◆ WHAT TO PRODUCE: Using the records below, quote only the span that opens with the line containing "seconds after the" and closes with the line containing "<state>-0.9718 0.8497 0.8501", exactly and inclusively.

▽

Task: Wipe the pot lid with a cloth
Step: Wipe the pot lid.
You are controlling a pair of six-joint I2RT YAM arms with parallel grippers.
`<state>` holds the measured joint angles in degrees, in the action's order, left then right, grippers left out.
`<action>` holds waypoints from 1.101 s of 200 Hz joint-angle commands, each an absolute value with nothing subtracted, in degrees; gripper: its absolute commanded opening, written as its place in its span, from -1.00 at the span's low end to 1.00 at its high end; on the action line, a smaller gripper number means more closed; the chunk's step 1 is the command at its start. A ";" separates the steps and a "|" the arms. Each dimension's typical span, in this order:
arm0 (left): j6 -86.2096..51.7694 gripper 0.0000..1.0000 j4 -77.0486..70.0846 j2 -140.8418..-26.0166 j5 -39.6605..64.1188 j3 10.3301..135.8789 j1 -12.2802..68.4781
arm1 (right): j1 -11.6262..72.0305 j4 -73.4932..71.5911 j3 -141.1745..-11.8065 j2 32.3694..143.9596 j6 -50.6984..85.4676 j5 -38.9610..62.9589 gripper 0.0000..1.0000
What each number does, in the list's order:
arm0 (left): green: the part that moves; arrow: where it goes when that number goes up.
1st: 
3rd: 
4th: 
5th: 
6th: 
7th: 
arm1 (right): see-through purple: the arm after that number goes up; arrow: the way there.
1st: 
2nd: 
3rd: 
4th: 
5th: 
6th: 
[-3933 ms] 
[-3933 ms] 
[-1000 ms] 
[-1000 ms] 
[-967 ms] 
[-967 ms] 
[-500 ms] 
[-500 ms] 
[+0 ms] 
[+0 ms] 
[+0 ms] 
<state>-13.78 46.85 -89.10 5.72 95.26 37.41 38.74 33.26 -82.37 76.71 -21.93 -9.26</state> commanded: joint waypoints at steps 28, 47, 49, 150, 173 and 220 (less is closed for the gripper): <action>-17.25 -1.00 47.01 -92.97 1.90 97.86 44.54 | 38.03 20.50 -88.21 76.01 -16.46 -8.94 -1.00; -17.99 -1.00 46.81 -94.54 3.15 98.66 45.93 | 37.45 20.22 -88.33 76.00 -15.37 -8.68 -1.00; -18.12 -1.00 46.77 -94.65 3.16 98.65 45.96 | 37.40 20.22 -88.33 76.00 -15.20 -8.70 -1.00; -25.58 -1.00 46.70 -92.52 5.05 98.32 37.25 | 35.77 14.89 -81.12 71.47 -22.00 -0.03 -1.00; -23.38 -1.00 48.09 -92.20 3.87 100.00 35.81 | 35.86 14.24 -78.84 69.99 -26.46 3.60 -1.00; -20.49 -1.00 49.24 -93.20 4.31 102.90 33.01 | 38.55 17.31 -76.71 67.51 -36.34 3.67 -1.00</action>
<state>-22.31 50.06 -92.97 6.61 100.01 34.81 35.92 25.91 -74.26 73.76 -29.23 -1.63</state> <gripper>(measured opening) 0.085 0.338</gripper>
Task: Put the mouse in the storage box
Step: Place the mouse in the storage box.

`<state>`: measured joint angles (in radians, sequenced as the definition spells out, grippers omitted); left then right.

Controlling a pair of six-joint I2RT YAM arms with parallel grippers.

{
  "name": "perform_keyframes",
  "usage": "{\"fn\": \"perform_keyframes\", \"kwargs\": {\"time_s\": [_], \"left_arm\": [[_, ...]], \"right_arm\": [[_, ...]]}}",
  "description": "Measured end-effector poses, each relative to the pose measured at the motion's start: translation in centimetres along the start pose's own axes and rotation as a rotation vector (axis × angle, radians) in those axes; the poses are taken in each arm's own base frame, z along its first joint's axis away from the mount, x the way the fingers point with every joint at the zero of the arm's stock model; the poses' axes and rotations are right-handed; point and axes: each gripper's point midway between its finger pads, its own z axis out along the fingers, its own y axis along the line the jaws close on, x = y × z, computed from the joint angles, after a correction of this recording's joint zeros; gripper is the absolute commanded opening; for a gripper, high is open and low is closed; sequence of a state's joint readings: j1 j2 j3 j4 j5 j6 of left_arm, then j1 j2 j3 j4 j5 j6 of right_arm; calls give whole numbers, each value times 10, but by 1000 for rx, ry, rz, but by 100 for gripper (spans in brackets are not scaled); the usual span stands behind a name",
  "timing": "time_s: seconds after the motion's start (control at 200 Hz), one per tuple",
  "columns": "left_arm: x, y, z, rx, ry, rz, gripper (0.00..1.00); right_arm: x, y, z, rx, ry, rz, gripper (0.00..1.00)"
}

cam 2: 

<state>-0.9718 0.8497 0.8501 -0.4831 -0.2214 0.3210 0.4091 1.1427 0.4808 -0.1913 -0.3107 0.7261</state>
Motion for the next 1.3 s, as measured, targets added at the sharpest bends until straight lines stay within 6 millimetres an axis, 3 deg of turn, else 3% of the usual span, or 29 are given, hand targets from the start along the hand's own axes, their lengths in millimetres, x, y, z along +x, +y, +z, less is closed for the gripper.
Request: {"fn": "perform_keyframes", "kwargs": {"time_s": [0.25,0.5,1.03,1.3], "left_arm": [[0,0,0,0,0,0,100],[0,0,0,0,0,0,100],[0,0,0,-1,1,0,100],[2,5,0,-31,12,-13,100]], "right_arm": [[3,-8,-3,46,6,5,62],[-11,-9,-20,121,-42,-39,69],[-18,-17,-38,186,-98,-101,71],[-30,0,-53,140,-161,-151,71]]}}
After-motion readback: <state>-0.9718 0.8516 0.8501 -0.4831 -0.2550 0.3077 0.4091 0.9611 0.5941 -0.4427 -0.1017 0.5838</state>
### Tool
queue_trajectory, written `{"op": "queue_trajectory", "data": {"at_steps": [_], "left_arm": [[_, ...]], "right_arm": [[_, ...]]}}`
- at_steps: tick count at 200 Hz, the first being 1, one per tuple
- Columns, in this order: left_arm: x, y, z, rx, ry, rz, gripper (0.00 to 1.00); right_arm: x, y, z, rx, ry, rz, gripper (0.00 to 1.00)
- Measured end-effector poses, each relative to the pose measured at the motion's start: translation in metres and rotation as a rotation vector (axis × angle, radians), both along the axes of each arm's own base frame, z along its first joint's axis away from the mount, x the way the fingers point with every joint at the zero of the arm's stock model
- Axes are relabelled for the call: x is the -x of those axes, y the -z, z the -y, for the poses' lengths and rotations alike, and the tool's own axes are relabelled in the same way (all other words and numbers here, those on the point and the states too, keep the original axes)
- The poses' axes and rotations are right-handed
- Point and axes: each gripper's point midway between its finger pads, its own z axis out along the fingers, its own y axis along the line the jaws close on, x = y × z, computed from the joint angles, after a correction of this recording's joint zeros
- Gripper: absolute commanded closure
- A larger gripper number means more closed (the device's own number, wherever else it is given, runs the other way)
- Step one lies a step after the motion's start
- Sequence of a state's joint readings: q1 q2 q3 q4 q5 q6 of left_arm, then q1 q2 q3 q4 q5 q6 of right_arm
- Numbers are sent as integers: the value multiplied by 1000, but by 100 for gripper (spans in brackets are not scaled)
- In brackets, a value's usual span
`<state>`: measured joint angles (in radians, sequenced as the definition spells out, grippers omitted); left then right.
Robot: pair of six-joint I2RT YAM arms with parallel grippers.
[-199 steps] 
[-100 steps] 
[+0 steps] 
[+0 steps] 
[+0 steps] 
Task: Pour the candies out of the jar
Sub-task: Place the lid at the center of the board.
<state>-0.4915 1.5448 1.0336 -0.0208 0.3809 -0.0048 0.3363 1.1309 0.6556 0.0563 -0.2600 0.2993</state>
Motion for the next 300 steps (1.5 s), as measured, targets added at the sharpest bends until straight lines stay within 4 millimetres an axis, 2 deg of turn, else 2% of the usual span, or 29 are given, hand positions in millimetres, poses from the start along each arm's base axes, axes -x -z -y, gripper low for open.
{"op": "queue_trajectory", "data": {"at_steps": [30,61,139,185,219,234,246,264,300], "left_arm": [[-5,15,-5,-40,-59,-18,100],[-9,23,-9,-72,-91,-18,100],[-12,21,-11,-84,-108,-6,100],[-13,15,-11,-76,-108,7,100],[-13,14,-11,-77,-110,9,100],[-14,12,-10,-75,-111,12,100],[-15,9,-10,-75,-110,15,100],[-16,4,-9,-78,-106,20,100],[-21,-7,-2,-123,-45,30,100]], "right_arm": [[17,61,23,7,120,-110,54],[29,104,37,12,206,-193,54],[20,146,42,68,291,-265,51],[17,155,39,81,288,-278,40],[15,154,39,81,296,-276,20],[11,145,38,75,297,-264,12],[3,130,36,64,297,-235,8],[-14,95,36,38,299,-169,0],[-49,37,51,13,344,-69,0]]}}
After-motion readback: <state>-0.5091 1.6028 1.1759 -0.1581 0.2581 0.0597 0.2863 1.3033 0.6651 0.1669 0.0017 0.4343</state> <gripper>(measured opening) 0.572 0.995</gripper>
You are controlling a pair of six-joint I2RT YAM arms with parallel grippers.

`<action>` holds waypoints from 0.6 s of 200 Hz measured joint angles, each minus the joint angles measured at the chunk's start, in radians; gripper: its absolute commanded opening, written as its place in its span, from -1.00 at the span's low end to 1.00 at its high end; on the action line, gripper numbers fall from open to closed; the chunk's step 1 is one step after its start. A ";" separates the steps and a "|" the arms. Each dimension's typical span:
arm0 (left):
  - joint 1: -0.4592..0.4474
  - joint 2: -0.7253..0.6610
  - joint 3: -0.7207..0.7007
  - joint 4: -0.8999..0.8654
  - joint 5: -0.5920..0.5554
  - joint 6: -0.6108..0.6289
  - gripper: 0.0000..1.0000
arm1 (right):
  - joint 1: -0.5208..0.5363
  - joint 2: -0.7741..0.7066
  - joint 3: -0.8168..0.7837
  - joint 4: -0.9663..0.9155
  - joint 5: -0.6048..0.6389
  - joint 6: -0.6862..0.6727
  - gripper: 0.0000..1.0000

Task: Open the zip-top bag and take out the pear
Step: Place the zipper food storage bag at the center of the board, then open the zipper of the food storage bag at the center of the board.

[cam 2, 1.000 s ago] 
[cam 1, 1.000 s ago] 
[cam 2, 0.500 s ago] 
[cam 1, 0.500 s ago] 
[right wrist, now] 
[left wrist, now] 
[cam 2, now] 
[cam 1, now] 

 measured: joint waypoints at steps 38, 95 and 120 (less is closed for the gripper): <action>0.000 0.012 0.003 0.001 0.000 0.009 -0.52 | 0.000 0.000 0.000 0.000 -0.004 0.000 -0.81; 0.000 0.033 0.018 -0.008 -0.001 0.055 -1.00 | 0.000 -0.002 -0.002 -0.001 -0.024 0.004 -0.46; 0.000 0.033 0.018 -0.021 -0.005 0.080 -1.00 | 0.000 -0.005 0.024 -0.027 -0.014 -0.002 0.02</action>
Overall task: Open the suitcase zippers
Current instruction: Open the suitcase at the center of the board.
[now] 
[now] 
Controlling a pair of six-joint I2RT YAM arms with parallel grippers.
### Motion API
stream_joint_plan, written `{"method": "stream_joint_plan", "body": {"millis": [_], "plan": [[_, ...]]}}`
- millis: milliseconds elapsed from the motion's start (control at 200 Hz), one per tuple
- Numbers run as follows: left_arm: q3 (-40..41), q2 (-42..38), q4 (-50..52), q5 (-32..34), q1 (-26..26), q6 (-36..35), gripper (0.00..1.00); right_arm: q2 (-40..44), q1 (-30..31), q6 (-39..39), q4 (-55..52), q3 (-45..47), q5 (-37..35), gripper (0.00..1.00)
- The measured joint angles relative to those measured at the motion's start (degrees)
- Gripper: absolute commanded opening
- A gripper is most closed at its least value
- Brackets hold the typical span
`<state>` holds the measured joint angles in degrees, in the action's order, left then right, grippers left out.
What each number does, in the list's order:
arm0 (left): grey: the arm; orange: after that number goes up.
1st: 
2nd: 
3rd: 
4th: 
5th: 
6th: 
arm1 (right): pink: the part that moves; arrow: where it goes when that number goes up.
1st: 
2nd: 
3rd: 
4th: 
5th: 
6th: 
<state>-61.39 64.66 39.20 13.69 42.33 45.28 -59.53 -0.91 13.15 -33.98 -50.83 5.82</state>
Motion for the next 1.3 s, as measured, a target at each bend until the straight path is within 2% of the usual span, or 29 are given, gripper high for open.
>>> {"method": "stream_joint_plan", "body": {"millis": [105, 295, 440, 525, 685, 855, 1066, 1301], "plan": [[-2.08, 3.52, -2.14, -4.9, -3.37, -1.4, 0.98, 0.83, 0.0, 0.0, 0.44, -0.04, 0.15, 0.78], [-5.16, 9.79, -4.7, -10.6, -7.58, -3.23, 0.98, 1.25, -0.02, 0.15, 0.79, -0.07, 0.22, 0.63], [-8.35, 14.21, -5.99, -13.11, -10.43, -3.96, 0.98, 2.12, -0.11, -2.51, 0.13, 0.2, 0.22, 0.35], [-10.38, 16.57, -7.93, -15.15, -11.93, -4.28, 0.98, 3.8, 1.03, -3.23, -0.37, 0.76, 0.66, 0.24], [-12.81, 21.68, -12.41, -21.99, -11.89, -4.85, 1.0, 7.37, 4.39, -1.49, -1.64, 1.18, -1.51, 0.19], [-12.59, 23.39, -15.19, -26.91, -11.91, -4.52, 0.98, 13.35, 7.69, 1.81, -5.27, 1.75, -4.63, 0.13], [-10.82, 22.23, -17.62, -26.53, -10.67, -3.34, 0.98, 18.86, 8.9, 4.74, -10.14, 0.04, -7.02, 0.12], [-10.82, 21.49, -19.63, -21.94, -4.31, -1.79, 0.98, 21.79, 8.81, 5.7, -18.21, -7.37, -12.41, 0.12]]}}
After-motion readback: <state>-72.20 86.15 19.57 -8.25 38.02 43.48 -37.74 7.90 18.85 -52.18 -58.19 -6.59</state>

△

◆ RESULT:
  "timing": "time_s: seconds after the motion's start (control at 200 Hz), one per tuple",
  "columns": "left_arm: x, y, z, rx, ry, rz, gripper (0.00..1.00); right_arm: x, y, z, rx, ry, rz, gripper (0.00..1.00)"
}

cam 2: 

<state>-0.9718 0.8497 0.8501 -0.4831 -0.2214 0.3210 0.4091 1.1427 0.4808 -0.1913 -0.3107 0.7261</state>

The output above is the complete answer.